Exercise brief
Find the lines below in which the string "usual" occurs. Copy each one.
-- Material provided follows --
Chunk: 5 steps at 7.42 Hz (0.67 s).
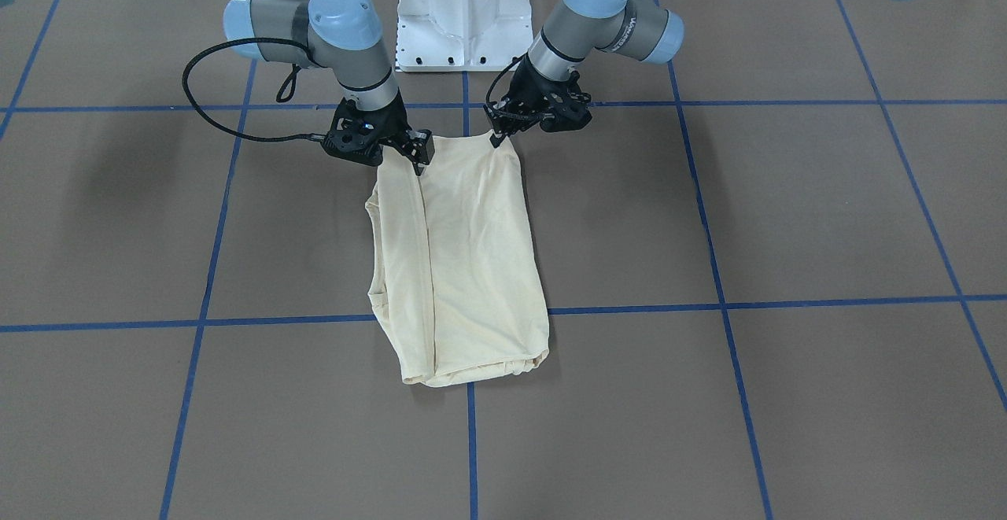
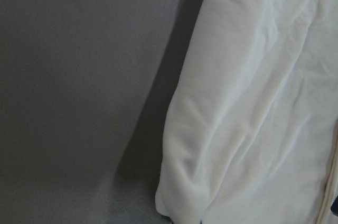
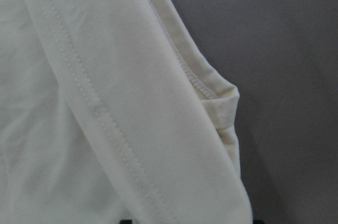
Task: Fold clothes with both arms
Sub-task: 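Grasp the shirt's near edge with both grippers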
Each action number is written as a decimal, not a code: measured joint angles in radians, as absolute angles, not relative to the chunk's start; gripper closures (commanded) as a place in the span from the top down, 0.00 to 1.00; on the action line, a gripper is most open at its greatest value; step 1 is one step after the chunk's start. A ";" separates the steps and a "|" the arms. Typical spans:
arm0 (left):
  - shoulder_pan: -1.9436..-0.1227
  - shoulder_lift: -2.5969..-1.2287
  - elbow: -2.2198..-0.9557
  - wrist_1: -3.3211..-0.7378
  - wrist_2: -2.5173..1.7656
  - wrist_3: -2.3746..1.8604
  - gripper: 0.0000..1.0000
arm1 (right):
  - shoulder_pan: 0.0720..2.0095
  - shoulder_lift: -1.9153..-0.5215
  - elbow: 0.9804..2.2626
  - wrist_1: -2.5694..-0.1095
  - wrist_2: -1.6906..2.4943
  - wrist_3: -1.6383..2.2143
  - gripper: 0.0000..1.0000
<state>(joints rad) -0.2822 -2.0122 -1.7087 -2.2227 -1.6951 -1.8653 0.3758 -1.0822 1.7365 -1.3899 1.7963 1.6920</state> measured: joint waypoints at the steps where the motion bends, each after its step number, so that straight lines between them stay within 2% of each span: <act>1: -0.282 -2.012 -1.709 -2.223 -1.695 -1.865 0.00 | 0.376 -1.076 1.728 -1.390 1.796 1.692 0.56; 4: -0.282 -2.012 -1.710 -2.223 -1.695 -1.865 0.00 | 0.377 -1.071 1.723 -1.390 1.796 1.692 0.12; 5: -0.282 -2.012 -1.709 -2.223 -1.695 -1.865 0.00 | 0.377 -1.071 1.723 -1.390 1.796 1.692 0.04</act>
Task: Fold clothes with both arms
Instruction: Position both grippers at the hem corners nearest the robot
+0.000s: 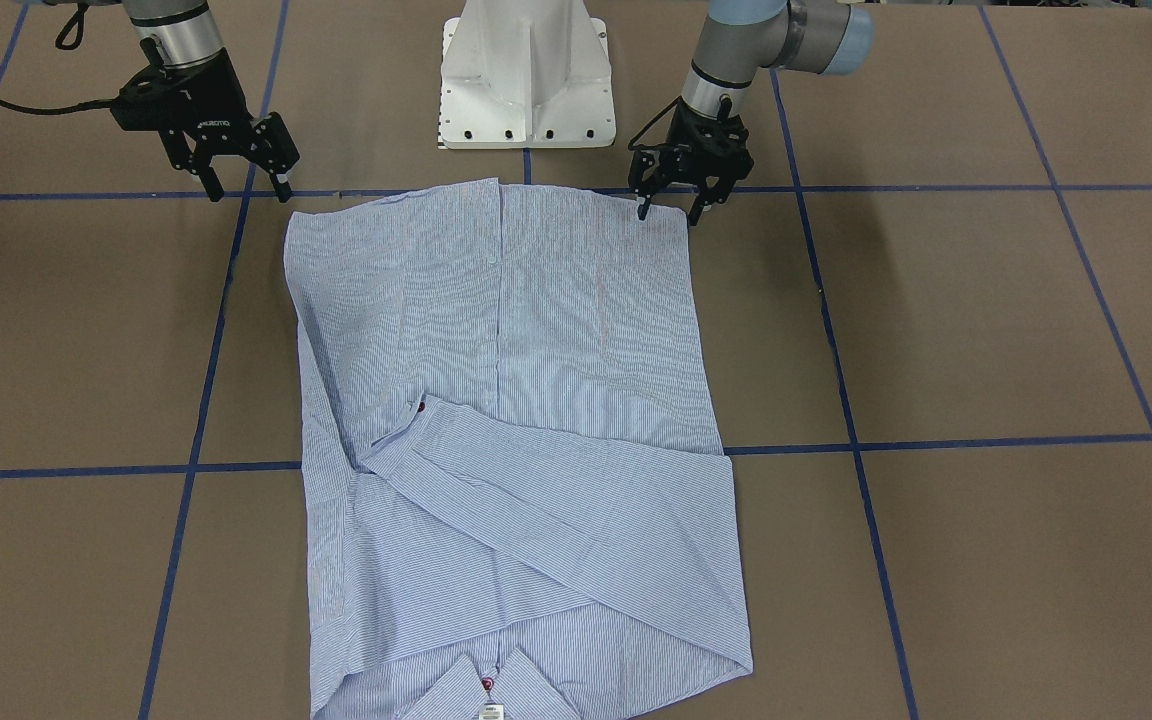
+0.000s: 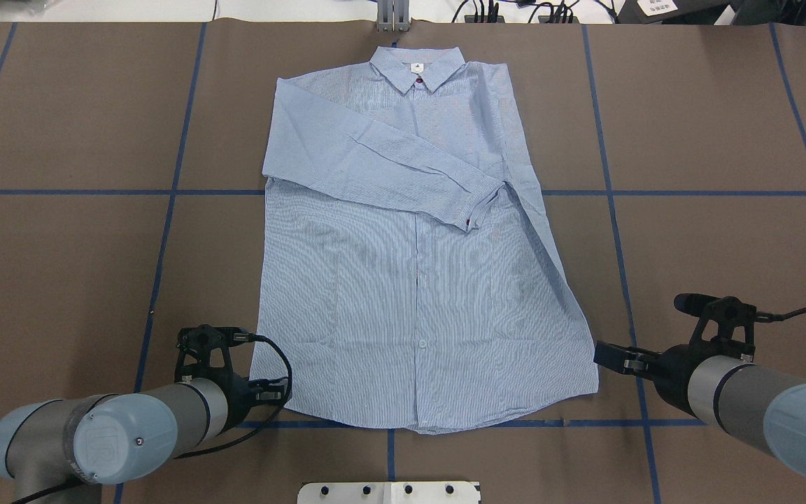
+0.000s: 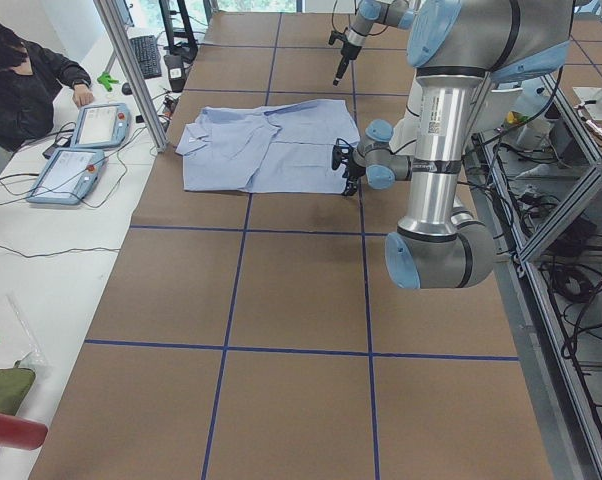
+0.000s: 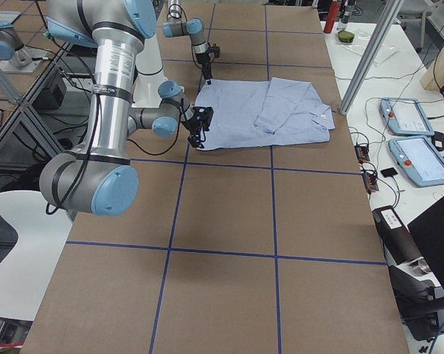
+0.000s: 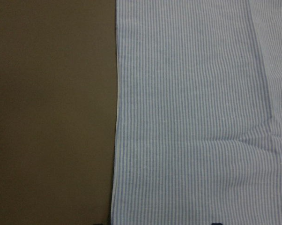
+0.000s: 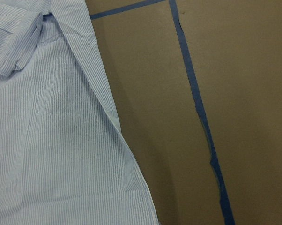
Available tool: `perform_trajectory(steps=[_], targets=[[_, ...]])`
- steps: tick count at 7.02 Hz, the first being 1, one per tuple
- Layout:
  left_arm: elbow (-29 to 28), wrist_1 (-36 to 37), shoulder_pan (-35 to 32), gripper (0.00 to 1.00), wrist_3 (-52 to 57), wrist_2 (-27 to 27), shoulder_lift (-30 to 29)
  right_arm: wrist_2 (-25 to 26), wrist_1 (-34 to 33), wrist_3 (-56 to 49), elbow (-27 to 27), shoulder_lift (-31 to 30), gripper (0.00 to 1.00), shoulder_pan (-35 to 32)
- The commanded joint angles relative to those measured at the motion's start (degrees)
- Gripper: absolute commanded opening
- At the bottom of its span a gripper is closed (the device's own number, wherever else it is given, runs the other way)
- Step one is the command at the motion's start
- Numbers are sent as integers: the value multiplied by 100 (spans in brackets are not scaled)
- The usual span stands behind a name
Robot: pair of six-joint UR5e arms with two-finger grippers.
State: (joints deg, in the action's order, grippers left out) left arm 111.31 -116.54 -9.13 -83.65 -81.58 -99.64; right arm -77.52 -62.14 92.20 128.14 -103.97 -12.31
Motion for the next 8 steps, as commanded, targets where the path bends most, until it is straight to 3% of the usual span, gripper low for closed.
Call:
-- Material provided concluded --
Reply
- The usual span stands behind a name
Motion for the next 8 steps, as commanded, targets where the path bends most, until it is straight to 3% of the usual span, gripper low for closed.

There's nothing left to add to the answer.